Start with an honest inventory of what the kit was actually doing for you, then map those functions against what PPAC Power Platform administration now delivers natively — inventory, environment management, usage monitoring, admin actions, and Power Platform DLP policies. Where Power Platform Admin Center governance covers the need, you can retire that part of the kit. Where it falls short — ownership and compliance classification, multi-tenant governance, deeper analytics, and Power Platform Compliance reporting — plan for homegrown tooling, a third-party solution, or a documented manual process with a clear owner. Transition while the kit still runs, so you move on your own terms rather than after a failure or audit.

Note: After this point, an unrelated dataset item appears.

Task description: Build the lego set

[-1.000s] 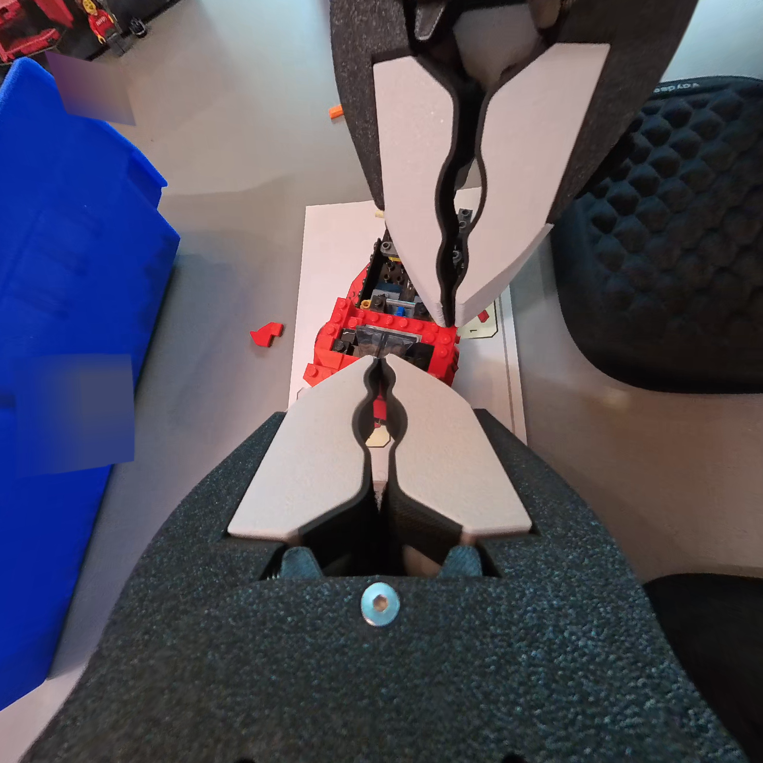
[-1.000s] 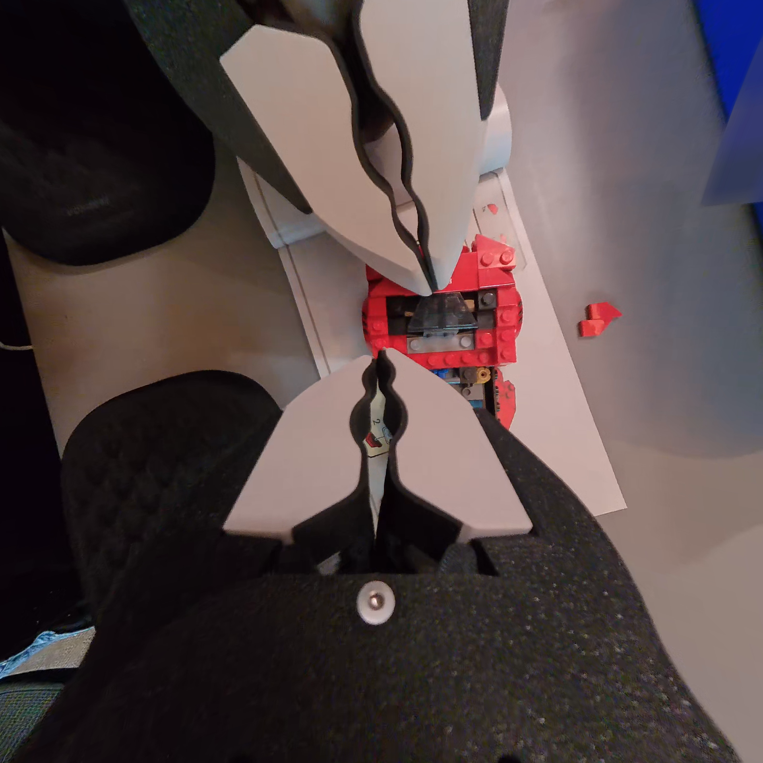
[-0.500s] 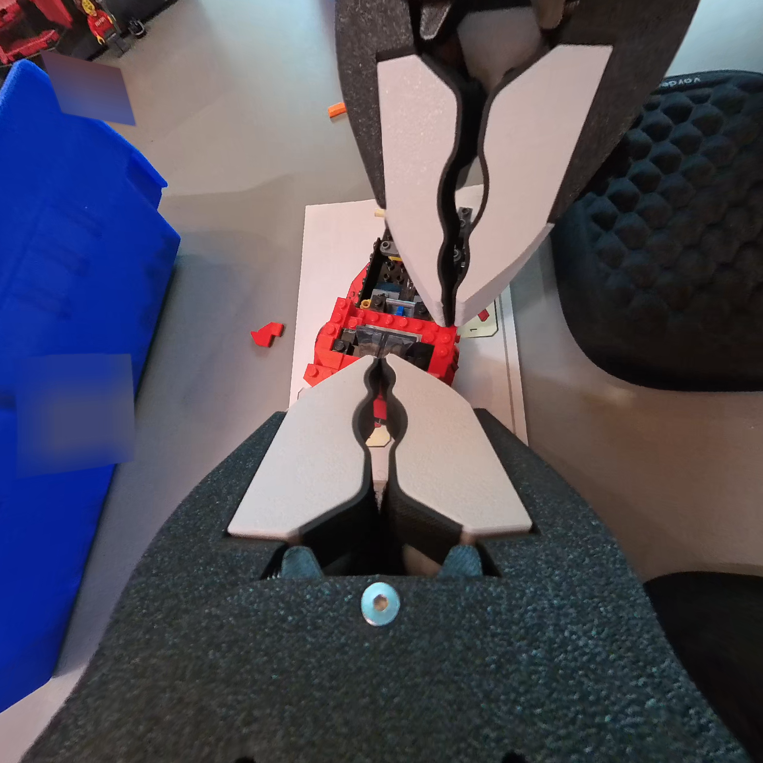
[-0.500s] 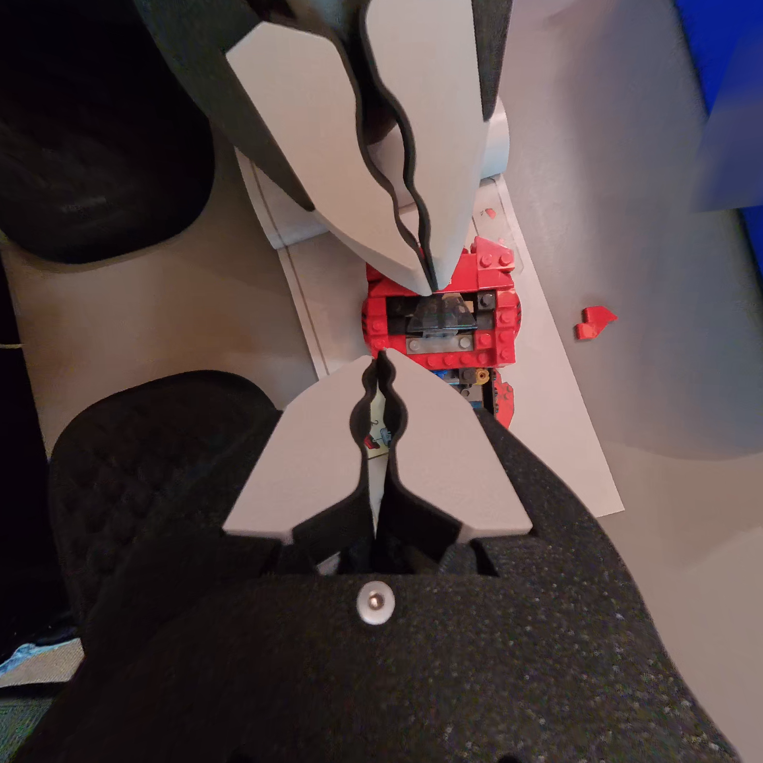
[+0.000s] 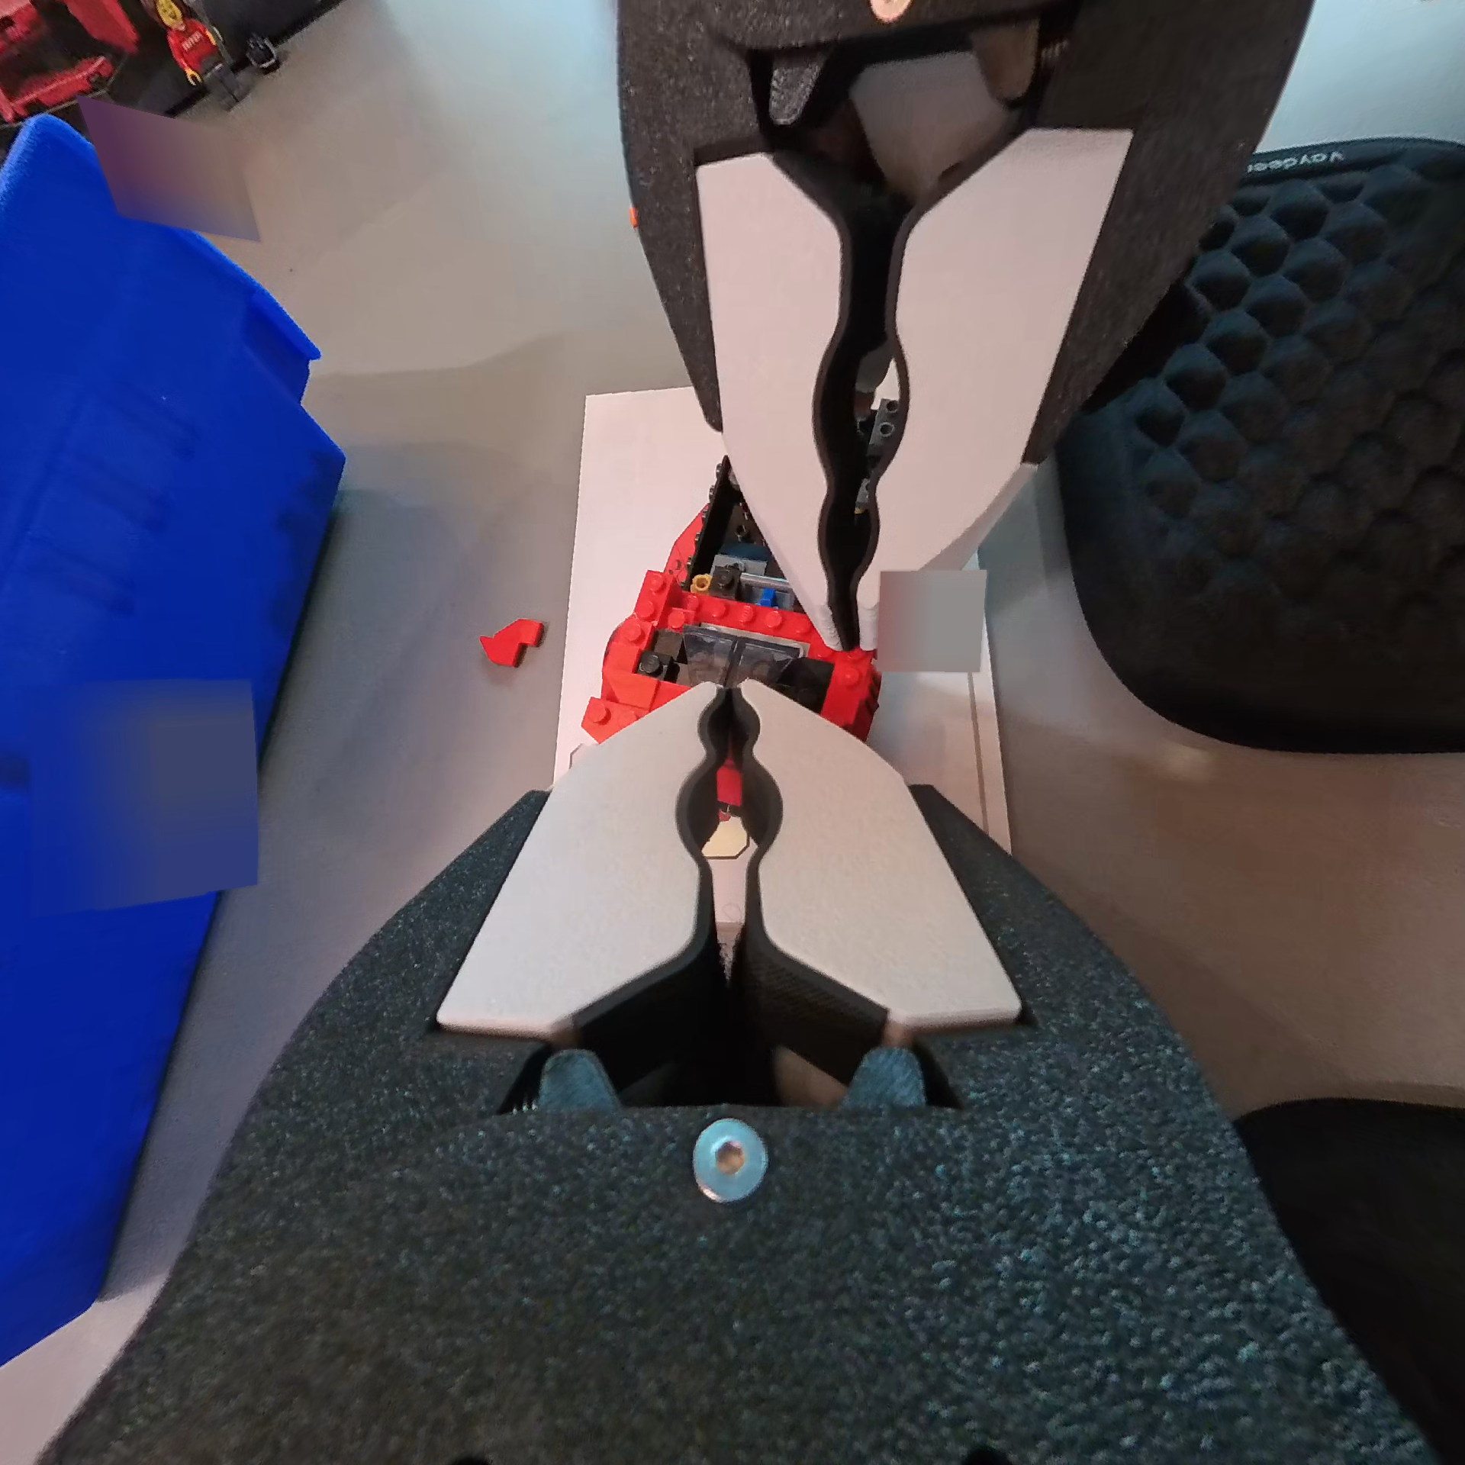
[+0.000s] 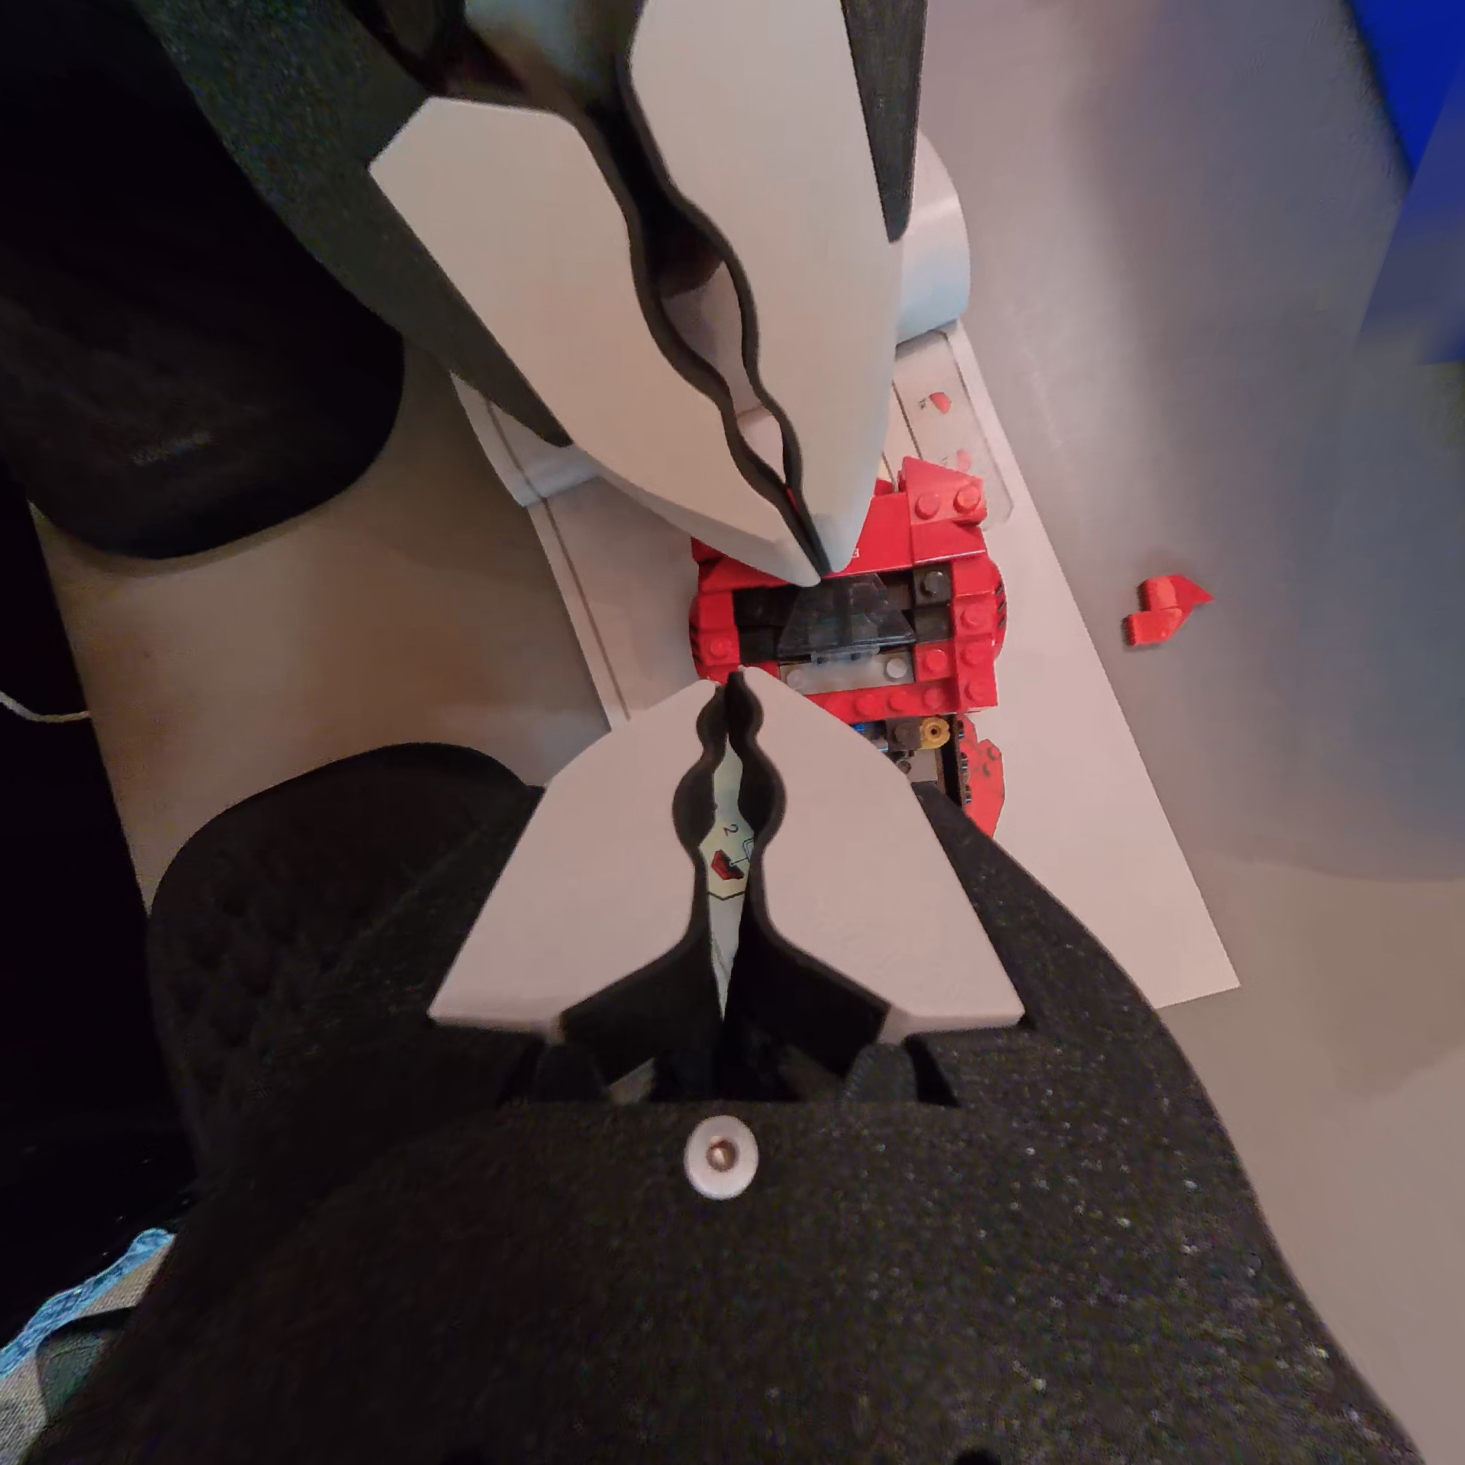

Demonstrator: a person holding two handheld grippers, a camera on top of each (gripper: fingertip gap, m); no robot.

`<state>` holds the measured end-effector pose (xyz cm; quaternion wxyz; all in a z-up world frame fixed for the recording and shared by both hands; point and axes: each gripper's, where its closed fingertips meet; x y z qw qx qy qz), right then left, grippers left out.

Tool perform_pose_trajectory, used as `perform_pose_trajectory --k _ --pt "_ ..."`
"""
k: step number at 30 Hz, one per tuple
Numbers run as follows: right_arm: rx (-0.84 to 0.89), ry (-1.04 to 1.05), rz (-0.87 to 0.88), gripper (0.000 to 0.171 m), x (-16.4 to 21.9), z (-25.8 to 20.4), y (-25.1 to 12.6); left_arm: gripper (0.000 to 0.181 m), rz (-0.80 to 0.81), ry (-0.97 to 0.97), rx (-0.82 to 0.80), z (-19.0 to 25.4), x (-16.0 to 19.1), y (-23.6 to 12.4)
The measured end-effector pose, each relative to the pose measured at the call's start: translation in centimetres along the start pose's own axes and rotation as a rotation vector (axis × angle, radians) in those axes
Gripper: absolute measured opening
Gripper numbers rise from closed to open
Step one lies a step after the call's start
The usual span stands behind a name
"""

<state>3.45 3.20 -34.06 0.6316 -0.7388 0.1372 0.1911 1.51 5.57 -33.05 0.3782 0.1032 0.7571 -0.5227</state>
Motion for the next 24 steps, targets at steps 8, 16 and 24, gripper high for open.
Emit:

Because the same accessibility that makes Power Platform powerful also makes oversight hard — low barriers to creation are low barriers to error. Gartner projects that up to 80% of technology products will be built by non-IT professionals, and warns that Low-Code Governance consistently fails to keep pace with that adoption. Without strong citizen developer governance, organizations face data exposure, unmanaged access, compliance gaps, and costly application failures. Good Power Platform governance keeps inventory, ownership, security, and compliance visible and accountable as build activity scales.

Treat AI Governance as the next frontier, not an afterthought. Adoption of Copilot Studio agents and AI-generated flows is accelerating, and any governance approach that doesn’t extend to these components will hit the same blind spot that retired the CoE Starter Kit. Apply the same disciplines you use elsewhere — inventory, ownership, Power Platform DLP policies, and compliance classification — to agents and AI flows, and watch how Microsoft’s CoE successor concept evolves with Agent 365 rather than waiting for native tooling to catch up.